One of those elite players is Seattle Seahawks wide receiver Doug Baldwin. The NFC Pro Bowler is a member of the VICIS Coalition.

I saw this as an opportunity, as an opportunity not only to get into a company that's doing something drastically different in our arena but also to be able to get myself in a safer piece of equipment," Baldwin said.

But first, he needed to help VICIS understand the players' point of view.

"The main thing that I wanted to relay to them is 'Don't make something drastically different that players are not going to be willing to test,'" Baldwin said.

After a 3-year, $20 million research-and-development effort both in the lab and on the field, VICIS released the Zero1, a helmet that significantly reduces impact forces.

"It's a very different helmet than today's helmets. Those have a hard outer shell and ours has a multi-layered design and the helmet actually deforms," Marver said. "It yields like a car bumper would upon impact. And in doing so, it slows collision forces."

The difference is noticeable.

"Typically there's a jarring effect with traditional helmets. You just can't get around it," Baldwin said. "It's the impact, the violence of the sport. But with this helmet, there's kind of a shock-absorption effect to it."

"The columns... they sort of bend and buckle and they can also move laterally," Marver said. "And then there's also an inner shell here to prevent against skull fracture.
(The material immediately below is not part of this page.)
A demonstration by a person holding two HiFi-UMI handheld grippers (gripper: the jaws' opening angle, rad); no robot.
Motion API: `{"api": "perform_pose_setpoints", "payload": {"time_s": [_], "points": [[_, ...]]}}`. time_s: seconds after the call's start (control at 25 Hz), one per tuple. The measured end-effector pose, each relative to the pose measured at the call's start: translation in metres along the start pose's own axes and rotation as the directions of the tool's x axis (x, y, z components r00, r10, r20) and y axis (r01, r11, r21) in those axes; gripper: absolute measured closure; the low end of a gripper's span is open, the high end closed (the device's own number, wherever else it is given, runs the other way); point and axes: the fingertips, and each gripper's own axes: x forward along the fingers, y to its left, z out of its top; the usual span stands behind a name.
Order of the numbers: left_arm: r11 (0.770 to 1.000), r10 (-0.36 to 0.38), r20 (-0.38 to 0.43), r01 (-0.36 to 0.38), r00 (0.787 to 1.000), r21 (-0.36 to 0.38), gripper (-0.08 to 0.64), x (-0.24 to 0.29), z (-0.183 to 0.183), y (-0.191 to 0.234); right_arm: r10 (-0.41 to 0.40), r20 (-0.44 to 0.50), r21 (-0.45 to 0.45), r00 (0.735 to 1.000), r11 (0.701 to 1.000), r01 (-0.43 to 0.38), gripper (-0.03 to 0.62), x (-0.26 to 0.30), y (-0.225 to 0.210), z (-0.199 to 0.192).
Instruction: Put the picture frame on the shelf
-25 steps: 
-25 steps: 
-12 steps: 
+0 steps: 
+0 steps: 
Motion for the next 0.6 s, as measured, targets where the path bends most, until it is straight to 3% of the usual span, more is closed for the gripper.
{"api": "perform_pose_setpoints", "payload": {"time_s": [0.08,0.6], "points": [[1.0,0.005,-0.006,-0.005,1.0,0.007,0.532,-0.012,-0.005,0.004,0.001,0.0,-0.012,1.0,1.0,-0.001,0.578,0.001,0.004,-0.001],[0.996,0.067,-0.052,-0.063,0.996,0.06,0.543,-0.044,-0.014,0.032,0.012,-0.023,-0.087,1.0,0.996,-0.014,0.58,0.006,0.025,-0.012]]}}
And then finally this liner can be custom-fitted to a particular athlete."

And that design can make this helmet a game-changer on the field, both physically and mentally.

"Yeah, there's times when you think about a certain collision that you're about to endure or a particular angle you might take against a different player. You think about those things," Baldwin said. "And now you have that confidence. I have that confidence with a piece of technology that's I know is safer for me. To me, it's going to save the game."

This football season, you will see players from about 25 NFL teams wearing the Zero1. Some top college programs will also use it. The engineers are currently developing helmets that will be optimal for high school and youth players. VICIS will eventually bring this technology to other sports, such as lacrosse and hockey.